» Exercise data:
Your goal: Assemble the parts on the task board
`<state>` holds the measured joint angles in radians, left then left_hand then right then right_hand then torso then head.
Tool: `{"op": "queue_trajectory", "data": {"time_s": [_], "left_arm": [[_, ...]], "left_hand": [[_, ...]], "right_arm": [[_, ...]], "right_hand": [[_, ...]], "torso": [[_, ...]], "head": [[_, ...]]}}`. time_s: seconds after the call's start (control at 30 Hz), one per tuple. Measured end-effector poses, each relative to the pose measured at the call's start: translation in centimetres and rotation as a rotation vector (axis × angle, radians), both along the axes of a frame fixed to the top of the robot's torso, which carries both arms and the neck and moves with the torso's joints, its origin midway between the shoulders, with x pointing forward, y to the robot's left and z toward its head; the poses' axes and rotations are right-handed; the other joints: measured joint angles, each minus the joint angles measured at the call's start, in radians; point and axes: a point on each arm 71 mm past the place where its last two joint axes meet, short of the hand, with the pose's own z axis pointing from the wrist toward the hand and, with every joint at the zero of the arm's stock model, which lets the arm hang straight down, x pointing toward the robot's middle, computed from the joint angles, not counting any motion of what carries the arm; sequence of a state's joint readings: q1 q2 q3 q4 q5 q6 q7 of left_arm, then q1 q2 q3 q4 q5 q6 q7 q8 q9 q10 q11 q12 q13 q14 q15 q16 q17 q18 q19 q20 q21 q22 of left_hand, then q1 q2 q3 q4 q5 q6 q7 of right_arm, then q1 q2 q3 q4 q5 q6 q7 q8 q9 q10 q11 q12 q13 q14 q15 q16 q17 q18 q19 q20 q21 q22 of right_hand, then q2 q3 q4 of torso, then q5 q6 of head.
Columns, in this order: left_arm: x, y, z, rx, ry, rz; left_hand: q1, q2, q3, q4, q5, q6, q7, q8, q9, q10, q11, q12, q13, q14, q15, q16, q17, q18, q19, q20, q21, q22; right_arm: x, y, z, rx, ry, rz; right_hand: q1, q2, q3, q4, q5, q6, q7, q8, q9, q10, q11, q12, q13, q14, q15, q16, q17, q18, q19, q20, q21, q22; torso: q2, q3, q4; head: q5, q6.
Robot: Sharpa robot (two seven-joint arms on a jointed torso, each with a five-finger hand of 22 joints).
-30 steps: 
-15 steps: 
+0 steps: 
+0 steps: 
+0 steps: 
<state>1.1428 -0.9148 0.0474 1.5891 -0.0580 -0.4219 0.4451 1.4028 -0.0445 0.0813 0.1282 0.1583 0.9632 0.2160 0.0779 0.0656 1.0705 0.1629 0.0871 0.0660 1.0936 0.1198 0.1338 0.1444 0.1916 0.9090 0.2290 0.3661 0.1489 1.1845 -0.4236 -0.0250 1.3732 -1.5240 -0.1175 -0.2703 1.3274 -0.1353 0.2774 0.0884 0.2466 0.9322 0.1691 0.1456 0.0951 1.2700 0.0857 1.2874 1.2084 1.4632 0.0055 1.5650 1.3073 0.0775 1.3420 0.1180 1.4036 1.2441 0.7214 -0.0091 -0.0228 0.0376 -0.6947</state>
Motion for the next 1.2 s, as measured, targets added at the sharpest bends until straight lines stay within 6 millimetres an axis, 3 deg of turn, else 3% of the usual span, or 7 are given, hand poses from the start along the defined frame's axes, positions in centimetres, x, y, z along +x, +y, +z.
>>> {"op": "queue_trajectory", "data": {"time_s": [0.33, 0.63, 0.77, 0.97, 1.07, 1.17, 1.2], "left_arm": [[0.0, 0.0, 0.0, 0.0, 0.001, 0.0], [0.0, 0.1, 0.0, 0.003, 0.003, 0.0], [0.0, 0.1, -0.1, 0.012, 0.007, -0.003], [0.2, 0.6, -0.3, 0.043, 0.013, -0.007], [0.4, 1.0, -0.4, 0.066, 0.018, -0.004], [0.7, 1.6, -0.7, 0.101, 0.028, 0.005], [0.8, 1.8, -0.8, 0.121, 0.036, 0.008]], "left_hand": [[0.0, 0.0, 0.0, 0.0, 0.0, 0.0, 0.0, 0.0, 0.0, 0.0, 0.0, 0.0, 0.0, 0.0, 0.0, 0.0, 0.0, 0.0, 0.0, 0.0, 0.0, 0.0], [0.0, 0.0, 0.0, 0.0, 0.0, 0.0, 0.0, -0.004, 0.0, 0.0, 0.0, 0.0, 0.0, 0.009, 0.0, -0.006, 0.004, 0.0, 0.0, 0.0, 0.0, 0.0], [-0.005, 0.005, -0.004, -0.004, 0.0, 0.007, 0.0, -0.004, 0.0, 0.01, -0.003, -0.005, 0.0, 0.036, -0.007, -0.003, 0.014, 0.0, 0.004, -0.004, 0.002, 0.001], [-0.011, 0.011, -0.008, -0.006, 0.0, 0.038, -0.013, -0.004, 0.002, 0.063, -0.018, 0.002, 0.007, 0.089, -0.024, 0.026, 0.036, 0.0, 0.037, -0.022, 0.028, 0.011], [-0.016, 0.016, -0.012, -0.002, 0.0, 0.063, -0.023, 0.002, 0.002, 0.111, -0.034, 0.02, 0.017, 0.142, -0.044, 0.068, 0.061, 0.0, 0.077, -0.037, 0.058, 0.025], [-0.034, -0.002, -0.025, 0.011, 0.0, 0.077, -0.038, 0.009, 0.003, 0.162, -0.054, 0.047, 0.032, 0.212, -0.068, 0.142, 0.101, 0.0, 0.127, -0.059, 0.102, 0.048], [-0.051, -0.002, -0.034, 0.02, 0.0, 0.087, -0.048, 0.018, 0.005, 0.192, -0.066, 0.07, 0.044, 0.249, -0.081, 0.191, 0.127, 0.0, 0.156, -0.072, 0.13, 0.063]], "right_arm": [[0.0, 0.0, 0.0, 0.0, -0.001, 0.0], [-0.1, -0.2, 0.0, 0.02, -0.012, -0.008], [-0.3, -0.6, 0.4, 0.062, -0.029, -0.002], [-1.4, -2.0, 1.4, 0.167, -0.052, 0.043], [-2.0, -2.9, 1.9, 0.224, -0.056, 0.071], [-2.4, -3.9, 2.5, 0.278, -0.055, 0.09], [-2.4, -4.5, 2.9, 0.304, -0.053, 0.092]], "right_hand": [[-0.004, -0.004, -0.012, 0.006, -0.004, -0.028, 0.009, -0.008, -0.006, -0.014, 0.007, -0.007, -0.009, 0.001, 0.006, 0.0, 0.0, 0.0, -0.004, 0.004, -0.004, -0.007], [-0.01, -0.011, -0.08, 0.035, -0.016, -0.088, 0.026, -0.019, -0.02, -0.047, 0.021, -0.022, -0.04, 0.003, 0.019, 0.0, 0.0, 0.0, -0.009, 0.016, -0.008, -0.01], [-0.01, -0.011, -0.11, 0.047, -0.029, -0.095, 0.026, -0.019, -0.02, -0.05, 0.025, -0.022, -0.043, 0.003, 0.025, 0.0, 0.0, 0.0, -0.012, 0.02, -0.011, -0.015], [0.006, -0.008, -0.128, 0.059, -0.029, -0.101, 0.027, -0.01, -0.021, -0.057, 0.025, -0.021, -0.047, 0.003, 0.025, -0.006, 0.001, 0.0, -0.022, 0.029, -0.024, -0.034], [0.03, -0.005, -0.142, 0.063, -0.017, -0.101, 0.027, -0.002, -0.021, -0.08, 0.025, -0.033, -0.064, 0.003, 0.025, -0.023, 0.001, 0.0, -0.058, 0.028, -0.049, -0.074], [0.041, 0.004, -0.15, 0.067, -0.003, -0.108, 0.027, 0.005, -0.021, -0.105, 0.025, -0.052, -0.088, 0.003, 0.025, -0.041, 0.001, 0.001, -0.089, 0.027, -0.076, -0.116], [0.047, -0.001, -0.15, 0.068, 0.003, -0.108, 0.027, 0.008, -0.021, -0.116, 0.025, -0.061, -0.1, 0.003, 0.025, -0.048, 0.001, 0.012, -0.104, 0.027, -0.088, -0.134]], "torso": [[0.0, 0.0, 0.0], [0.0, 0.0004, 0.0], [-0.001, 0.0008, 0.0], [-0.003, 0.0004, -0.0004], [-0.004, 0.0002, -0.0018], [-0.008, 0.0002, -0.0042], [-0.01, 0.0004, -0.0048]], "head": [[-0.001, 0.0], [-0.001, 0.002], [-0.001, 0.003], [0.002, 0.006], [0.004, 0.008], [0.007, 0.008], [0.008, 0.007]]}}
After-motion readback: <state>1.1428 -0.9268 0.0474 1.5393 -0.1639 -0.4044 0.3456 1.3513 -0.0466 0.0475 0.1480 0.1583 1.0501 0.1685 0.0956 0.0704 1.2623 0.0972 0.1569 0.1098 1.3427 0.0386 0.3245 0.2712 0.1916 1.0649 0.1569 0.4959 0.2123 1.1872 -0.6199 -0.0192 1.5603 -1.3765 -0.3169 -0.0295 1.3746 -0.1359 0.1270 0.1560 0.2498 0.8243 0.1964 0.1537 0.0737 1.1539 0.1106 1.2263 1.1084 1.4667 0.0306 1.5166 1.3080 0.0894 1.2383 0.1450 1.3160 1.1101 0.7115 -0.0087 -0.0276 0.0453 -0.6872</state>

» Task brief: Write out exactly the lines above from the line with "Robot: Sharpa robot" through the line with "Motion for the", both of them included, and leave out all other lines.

» Answer space:
Robot: Sharpa robot (two seven-joint arms on a jointed torso, each with a five-finger hand of 22 joints).
-30 steps: 
-15 steps: 
+0 steps: 
+0 steps: 
+0 steps: 
<state>1.1428 -0.9148 0.0474 1.5891 -0.0580 -0.4219 0.4451 1.4028 -0.0445 0.0813 0.1282 0.1583 0.9632 0.2160 0.0779 0.0656 1.0705 0.1629 0.0871 0.0660 1.0936 0.1198 0.1338 0.1444 0.1916 0.9090 0.2290 0.3661 0.1489 1.1845 -0.4236 -0.0250 1.3732 -1.5240 -0.1175 -0.2703 1.3274 -0.1353 0.2774 0.0884 0.2466 0.9322 0.1691 0.1456 0.0951 1.2700 0.0857 1.2874 1.2084 1.4632 0.0055 1.5650 1.3073 0.0775 1.3420 0.1180 1.4036 1.2441 0.7214 -0.0091 -0.0228 0.0376 -0.6947</state>
Motion for the next 1.2 s, as measured, targets added at the sharpest bends until straight lines stay within 6 millimetres an axis, 3 deg of turn, else 3% of the usual span, or 7 are given, hand poses from the start along the defined frame's axes, positions in centimetres, x, y, z along +x, +y, +z.

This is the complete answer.